S always asks if she’s my favorite, and I always tell her I don’t have any favorites, but the truth is, I do, and she is definitely one of them.
I never have just one favorite student though. Each week or so, I go through a phase of being absolutely obsessed with one of them. It usually aligns with the relationship getting stronger, with the student feeling more at ease with me, and thus me with them.
S has been on that list for a while now though. Her dad reminds me of an uncle or family friend, and their closeness reminds me of my own with my dad. She’s bright, has a truly hilarious sense of humor, and in the last few months has been spouting wise sayings at random moments.

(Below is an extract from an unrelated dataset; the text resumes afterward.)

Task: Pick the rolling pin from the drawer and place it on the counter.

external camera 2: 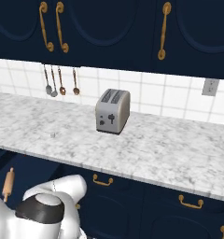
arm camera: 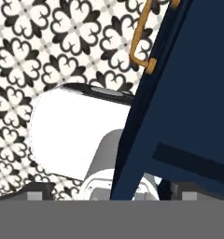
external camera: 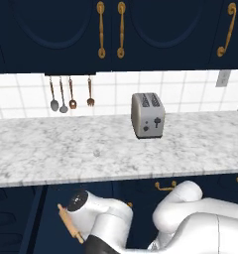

For example, during the week we had sex ed, one of the days we learned about the layers of the pre-teen/early adolescent “relationship cake”: friendship, emotional connectedness, nonsexual physical intimacy, and shared meaning. When asked why these layers mattered, S replied: “Because you need to get to know someone really well before you decide to get in a relationship with them. Otherwise you have to find all that out later, and what if it doesn’t align? What if they’re toxic? Know your self worth, then your boundaries! You can’t give your heart to someone without knowing if they’re going to break it!”
All of us stared. Was this an 11-year-old or a 40-year-old?
“PREACH, S!” Kim and I chanted.
Last week, she recorded a video manifesting my future in 10 years. It involved she and I reconnecting because I was writing books and she was reading them. I hope there’s some truth in that future she imagined for me, because it seems pretty damn lovely!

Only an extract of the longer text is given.